Cycling or walking along the system of urban pathways in Guangzhou, Guangdong province, offers Zhao Qingyan evidence of the changing seasons.
"When I see the colorful leaves and flowers in full bloom along the road, I think it's time to go for a spring outing," said Zhao, a manager in a local foreign-funded company.
Zhao was cycling leisurely with her husband and young daughter on a path near Dafushan mountain, a scenic spot in Guangzhou's Panyu district.
"The beautiful blossoming trees of golden trumpet, oriental cherry, Chinese redbuds and other colorful flowers makes me feel good and relaxed," Zhao said, adding that it has become a family routine to cycle or walk every weekend.
She is among the millions of people enjoying the network of paths in Guangzhou that snake through parks or along lakes.
The warm weather and significant rainfall have contributed to beautiful greening along the pathways, which link more than 500 major scenic spots in the city, according to the city government.
Guangzhou has now constructed more than 3,500 kilometers of urban pathways, covering more than 7,000 square kilometers, which serve 10 million people, said Ma Yan, director of the afforesting section with the Guangzhou Bureau of Forestry and Landscaping.
"It's a major step to realize the city's goal of constructing a modern green and ecological southern metropolis," she said.

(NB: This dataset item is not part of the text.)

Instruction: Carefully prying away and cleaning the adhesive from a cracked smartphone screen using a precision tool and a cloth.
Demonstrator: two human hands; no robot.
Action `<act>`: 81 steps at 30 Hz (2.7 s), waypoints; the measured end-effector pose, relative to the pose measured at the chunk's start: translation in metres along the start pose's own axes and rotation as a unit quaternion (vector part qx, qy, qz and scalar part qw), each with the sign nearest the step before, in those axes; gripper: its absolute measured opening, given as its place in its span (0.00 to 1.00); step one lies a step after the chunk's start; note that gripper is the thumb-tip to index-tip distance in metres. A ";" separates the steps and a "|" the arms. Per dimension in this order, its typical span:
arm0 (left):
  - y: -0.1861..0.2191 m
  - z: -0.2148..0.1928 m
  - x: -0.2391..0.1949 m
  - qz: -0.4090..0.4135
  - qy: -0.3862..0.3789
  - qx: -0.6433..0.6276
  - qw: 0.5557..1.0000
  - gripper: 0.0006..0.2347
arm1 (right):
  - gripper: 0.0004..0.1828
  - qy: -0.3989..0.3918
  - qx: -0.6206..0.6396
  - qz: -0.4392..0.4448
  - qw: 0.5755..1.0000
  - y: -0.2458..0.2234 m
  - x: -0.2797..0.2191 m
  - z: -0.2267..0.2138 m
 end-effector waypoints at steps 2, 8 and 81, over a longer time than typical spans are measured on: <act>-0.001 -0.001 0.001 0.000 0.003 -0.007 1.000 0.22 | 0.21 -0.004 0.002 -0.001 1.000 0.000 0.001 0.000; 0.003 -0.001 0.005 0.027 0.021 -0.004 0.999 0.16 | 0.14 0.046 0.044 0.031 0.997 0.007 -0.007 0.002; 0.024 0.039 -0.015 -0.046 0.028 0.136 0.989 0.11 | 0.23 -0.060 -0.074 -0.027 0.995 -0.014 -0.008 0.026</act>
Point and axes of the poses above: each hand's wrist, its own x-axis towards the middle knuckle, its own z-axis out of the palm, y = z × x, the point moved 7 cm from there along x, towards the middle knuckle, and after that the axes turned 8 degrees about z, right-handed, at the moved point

The network has the support of residents. A recent survey by Ma's bureau indicated that more than 91 percent of more than 1,000 people interviewed recognized the positive role the path network has played in improving the environment, and they applauded the positive image it has brought to the city.
Huang Zhaoming, an office worker living in Guangzhou's Tianhe district, said the network offers an ideal place for leisure, recreation and outdoor events and has attracted many families and people like him for weekend relaxation.
"The city government has done a good job investing large sums of money to construct the pathways that have helped further improve the city's environment," Huang said.
Most of the network was once wasteland, but flowers now bloom everywhere, he said.
Ma of the city's forestry and landscaping bureau said the paths have helped raise the air quality and optimize the environment and ecology in Guangzhou.
According to Ma's bureau, the forested belts can absorb more than 590,000 metric tons of carbon dioxide and release more than 440,000 tons of oxygen annually.
"Meanwhile, by improving interpersonal relationships and promoting fitness, the paths help spread urban civilization to rural areas and boost the rural economy," Ma said.
According to the provincial government, pathway networks have expanded to 18,019 kilometers throughout cities in the province.